Where does the word "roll" appear in the data? Copy every line that holds it.

:: Dataset excerpt ::
________
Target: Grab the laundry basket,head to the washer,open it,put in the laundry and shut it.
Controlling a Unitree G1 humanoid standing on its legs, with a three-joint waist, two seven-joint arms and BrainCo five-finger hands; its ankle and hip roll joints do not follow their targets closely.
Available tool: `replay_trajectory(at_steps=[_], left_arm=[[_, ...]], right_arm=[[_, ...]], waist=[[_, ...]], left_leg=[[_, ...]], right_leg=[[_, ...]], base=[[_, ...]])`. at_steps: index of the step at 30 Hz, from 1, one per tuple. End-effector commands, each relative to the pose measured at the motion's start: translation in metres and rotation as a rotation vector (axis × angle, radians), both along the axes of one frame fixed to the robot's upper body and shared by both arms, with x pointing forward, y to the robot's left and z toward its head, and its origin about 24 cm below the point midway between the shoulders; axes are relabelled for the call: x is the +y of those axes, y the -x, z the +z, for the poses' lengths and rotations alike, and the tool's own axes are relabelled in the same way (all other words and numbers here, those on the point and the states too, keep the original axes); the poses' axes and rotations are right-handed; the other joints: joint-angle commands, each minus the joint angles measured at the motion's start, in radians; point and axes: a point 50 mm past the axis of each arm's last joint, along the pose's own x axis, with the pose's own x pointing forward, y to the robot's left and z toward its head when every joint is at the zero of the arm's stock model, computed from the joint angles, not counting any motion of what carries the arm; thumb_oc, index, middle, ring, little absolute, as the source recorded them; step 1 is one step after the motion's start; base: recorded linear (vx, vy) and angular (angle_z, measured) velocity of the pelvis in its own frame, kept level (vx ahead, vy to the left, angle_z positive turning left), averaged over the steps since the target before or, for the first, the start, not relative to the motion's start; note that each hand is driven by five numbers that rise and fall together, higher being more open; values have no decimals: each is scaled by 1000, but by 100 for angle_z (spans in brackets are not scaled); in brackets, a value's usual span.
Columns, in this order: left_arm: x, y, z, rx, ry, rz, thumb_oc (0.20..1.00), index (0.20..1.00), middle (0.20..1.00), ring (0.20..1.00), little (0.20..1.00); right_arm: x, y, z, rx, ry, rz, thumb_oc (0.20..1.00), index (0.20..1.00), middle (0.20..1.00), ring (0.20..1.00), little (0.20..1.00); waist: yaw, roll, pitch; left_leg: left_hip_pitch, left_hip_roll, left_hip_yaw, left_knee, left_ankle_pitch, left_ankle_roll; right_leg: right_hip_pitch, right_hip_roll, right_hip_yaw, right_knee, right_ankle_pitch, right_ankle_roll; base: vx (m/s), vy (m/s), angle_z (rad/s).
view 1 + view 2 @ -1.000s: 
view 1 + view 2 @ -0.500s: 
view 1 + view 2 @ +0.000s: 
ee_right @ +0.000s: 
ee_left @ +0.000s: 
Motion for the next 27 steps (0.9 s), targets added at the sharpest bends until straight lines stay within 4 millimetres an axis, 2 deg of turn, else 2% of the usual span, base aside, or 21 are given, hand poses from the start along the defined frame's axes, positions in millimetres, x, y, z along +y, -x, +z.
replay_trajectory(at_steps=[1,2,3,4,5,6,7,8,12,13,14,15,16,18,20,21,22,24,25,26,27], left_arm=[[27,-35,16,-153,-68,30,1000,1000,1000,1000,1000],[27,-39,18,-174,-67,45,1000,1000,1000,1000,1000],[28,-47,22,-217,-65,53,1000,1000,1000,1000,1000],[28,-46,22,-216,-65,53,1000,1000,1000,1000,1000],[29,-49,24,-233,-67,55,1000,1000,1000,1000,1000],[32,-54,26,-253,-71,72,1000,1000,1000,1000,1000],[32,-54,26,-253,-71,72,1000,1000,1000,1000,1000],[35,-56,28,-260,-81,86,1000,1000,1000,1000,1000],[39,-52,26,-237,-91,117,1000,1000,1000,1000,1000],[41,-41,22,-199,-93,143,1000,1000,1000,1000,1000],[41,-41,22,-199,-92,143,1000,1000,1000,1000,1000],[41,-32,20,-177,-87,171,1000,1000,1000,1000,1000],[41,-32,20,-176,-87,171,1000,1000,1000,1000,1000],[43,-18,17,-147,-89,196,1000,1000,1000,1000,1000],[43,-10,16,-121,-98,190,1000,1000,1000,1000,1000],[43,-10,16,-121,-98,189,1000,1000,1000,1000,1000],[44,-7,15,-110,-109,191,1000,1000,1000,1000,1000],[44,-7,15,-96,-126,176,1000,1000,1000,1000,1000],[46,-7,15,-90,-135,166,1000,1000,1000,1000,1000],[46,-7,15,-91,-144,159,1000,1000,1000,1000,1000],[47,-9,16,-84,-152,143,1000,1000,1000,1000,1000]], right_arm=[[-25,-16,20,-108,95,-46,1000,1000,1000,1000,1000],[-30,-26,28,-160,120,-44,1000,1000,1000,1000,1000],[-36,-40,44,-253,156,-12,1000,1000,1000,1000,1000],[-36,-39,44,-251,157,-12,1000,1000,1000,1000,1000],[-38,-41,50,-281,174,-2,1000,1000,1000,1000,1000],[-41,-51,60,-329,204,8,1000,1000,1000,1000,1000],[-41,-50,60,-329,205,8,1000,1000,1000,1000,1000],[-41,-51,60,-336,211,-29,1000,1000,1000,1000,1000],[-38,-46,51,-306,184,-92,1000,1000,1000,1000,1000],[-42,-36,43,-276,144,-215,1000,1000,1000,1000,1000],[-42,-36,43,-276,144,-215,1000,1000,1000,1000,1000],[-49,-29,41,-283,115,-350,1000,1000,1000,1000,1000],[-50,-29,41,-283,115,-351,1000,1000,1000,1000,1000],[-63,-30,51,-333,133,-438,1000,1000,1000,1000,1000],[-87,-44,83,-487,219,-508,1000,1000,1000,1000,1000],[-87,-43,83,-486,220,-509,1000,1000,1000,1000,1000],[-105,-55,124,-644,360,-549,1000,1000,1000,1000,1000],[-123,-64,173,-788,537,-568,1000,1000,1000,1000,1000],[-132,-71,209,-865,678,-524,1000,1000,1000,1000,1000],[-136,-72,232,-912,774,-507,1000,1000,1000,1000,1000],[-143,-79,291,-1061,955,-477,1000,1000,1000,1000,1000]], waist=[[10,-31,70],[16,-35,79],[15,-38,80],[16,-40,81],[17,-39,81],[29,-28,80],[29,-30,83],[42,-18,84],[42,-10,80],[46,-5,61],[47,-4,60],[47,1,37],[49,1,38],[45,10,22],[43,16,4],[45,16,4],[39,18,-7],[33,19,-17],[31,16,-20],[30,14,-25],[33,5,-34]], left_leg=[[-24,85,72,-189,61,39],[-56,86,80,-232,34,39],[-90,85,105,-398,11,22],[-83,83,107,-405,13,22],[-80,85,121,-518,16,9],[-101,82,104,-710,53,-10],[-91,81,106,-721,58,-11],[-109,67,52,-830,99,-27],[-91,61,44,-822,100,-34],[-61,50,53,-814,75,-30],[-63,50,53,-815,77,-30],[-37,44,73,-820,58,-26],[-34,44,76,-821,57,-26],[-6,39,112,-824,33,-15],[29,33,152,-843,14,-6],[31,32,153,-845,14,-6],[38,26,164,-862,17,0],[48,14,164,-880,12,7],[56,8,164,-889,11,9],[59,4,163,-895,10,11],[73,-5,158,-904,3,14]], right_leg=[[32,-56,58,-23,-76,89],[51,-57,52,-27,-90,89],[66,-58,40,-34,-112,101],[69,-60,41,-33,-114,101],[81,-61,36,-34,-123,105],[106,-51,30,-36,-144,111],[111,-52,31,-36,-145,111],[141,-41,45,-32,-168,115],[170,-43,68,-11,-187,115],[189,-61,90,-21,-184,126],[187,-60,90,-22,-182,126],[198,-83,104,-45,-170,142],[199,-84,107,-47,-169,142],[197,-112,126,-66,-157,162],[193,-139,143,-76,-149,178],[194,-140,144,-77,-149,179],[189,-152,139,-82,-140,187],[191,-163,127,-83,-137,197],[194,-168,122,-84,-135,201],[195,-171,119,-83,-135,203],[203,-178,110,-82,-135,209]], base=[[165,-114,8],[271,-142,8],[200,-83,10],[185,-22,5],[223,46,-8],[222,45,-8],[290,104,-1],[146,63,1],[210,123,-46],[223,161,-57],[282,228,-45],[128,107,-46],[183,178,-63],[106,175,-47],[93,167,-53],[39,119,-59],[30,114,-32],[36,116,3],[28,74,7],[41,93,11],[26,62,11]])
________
:: Solution to the problem ::
Controlling a Unitree G1 humanoid standing on its legs, with a three-joint waist, two seven-joint arms and BrainCo five-finger hands; its ankle and hip roll joints do not follow their targets closely.
Columns, in this order: left_arm: x, y, z, rx, ry, rz, thumb_oc (0.20..1.00), index (0.20..1.00), middle (0.20..1.00), ring (0.20..1.00), little (0.20..1.00); right_arm: x, y, z, rx, ry, rz, thumb_oc (0.20..1.00), index (0.20..1.00), middle (0.20..1.00), ring (0.20..1.00), little (0.20..1.00); waist: yaw, roll, pitch; left_leg: left_hip_pitch, left_hip_roll, left_hip_yaw, left_knee, left_ankle_pitch, left_ankle_roll; right_leg: right_hip_pitch, right_hip_roll, right_hip_yaw, right_knee, right_ankle_pitch, right_ankle_roll; base: vx (m/s), vy (m/s), angle_z (rad/s).

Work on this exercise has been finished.